- [The task] Go through the material below and copy all lines with "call".

- [Source material]

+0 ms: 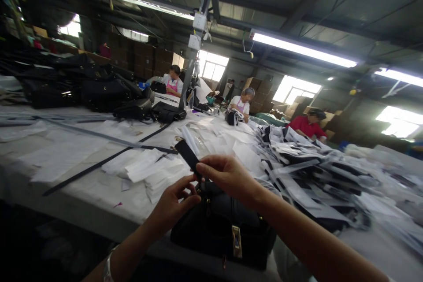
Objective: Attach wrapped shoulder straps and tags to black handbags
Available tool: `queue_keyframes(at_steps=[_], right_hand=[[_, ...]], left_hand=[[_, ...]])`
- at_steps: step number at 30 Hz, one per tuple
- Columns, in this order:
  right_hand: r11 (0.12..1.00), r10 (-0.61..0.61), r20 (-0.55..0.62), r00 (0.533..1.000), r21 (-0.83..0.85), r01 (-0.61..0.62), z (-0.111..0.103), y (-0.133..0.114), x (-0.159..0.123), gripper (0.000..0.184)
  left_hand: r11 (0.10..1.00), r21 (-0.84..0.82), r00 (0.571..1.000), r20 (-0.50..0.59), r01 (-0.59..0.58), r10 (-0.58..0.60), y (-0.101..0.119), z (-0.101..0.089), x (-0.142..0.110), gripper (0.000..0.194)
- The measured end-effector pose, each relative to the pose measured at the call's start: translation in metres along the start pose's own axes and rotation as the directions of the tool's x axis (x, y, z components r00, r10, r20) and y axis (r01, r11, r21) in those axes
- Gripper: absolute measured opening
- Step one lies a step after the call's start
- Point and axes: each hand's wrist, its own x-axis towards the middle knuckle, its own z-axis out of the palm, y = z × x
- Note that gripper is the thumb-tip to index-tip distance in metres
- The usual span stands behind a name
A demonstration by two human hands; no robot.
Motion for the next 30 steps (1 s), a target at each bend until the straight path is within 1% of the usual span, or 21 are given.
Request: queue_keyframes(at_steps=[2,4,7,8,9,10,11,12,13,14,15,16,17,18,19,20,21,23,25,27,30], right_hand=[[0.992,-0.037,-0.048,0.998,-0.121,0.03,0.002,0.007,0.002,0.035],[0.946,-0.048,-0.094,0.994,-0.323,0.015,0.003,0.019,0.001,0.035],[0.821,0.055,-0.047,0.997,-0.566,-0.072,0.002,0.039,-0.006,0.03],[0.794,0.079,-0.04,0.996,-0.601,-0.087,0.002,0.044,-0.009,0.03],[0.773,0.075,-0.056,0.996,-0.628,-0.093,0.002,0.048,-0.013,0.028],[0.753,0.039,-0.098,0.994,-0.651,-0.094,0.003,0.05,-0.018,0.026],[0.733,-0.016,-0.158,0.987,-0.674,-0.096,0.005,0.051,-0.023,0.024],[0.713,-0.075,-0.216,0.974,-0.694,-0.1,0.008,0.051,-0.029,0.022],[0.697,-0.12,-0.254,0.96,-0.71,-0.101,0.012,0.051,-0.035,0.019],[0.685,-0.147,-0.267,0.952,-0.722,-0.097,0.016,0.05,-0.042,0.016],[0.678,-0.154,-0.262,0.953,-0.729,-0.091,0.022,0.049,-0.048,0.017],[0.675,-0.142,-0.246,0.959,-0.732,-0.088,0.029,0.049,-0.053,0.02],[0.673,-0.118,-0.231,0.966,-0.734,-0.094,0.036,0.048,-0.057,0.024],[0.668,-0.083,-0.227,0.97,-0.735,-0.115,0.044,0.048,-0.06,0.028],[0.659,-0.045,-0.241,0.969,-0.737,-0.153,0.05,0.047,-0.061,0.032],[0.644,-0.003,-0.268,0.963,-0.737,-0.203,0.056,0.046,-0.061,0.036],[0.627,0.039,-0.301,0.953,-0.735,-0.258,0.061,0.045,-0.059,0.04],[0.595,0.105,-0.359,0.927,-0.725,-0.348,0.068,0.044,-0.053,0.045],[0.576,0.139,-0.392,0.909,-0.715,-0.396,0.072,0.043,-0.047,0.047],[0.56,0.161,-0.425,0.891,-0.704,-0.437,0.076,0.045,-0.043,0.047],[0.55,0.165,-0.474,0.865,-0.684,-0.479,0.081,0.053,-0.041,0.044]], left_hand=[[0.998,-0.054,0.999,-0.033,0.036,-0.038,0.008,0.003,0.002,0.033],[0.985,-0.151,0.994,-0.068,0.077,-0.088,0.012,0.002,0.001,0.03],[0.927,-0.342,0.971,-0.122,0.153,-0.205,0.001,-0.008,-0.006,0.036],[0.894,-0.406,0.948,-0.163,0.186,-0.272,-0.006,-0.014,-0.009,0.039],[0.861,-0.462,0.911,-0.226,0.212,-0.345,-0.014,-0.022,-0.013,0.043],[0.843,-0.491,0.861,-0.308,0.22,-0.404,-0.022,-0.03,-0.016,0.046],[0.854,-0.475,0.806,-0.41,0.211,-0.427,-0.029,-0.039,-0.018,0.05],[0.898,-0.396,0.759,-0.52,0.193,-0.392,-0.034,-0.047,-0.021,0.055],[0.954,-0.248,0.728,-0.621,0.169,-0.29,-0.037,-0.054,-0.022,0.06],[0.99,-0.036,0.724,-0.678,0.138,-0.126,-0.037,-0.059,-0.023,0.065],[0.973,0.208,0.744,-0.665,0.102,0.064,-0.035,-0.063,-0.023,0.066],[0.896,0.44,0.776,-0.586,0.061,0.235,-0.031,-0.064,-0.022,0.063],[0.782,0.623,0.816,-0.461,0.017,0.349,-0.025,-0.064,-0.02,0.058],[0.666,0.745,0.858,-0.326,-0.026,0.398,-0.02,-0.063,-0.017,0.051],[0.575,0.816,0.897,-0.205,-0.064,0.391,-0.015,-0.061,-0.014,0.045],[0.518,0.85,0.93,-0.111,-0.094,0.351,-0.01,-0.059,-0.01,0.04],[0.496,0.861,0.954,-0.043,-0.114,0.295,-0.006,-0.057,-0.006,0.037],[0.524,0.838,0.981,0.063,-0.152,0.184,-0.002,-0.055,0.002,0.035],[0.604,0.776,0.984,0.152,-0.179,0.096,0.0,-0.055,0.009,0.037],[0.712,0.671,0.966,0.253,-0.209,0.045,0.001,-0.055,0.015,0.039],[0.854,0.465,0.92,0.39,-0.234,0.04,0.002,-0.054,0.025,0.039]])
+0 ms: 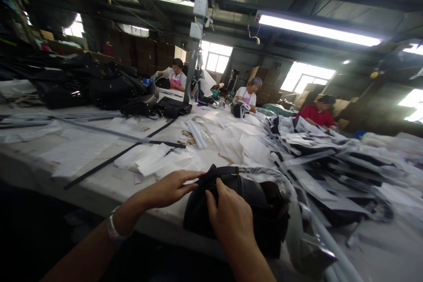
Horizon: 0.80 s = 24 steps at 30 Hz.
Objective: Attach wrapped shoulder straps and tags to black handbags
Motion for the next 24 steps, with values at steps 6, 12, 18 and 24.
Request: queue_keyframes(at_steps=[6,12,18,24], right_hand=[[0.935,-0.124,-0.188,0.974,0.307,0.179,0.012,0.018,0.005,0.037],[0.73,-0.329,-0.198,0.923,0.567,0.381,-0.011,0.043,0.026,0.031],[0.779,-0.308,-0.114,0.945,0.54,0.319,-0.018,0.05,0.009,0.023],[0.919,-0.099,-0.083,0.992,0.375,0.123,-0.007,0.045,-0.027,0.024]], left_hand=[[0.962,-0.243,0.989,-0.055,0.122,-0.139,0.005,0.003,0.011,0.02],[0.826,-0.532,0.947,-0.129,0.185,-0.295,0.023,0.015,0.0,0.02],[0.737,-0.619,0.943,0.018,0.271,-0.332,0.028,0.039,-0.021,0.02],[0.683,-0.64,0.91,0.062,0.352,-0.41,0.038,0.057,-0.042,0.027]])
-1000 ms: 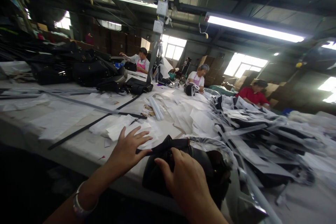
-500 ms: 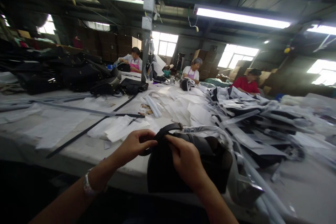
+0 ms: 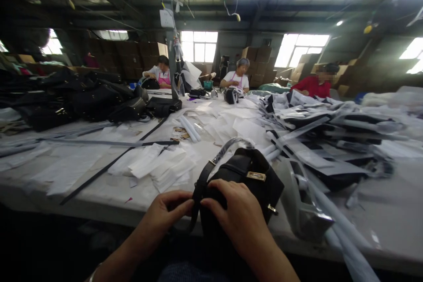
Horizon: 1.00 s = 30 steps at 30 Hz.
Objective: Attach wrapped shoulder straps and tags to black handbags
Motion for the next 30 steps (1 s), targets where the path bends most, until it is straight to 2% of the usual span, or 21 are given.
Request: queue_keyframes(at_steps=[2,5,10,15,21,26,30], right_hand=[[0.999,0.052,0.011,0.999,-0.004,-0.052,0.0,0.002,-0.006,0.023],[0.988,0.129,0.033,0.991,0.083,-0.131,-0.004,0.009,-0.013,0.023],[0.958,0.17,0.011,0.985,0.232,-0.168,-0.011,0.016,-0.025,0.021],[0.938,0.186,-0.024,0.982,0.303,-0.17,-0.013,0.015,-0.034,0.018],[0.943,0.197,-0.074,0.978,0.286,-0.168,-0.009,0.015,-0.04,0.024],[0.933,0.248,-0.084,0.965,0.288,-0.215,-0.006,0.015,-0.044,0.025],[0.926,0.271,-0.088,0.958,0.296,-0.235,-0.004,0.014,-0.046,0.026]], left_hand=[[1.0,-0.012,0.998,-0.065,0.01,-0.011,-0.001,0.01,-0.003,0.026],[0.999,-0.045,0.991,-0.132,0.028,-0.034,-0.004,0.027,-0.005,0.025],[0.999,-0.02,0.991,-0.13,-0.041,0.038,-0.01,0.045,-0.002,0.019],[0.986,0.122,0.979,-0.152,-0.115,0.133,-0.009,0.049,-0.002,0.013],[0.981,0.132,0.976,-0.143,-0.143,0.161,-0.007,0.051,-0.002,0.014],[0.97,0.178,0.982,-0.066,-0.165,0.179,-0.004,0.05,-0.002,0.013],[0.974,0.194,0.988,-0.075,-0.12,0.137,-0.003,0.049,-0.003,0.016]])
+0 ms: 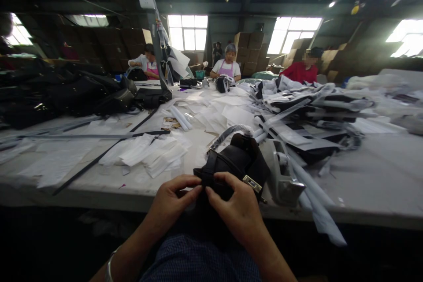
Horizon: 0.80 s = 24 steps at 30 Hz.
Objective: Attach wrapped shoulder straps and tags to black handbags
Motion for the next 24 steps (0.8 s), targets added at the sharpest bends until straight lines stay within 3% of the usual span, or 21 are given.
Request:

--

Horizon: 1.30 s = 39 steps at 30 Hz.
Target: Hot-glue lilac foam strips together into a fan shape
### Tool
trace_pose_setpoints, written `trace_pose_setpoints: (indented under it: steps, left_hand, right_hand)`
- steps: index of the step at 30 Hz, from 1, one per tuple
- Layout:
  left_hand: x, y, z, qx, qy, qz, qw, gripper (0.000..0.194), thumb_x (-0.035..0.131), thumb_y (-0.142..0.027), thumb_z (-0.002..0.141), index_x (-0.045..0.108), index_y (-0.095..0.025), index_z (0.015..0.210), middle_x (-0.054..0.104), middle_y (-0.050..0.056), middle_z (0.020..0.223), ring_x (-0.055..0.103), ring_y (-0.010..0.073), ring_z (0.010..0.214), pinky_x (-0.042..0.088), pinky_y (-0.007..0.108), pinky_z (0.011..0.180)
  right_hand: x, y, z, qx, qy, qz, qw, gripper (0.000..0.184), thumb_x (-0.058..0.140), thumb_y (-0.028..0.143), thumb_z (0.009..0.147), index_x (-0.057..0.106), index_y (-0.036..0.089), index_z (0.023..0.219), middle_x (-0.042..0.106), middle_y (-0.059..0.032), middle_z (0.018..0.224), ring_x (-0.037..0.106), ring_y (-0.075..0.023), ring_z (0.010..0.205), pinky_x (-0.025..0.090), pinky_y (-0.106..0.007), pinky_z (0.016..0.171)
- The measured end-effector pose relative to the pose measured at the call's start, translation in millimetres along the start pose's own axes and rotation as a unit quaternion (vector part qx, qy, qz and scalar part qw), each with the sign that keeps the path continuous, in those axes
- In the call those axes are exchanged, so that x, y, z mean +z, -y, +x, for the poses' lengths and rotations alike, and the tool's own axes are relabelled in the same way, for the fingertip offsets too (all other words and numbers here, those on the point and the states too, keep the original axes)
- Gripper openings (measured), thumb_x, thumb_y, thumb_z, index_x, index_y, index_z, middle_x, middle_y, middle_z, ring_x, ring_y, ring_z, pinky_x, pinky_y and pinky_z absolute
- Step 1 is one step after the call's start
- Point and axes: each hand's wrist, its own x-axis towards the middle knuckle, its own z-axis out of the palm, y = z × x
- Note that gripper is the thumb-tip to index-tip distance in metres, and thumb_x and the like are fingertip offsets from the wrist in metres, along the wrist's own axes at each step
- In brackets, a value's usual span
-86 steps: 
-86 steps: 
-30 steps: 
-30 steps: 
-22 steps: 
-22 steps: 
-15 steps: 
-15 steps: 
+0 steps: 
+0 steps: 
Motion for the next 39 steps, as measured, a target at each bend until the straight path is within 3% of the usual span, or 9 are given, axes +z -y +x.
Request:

- [Answer space]
- The measured end-effector pose, each relative to the pose measured at the call's start: translation in metres along the start pose's own axes and rotation as the directions of the tool's x axis (x, y, z components r00, r10, r20) and y axis (r01, r11, r21) in those axes
- Step one lies a step after the call's start
- The measured end-effector pose relative to the pose measured at the call's start, translation in millimetres along the start pose's own axes and rotation as a unit quaternion (vector part qx, qy, qz and scalar part qw), each with the sign that keeps the path continuous, in those axes
- In the call those axes are exchanged, so that x, y, z mean +z, -y, +x, for the poses' lengths and rotations alike, and the tool's own axes are relabelled in the same way, for the fingertip offsets too (all other words and numbers here, those on the point and the states too, keep the original axes)
- Step 1 is one step after the call's start

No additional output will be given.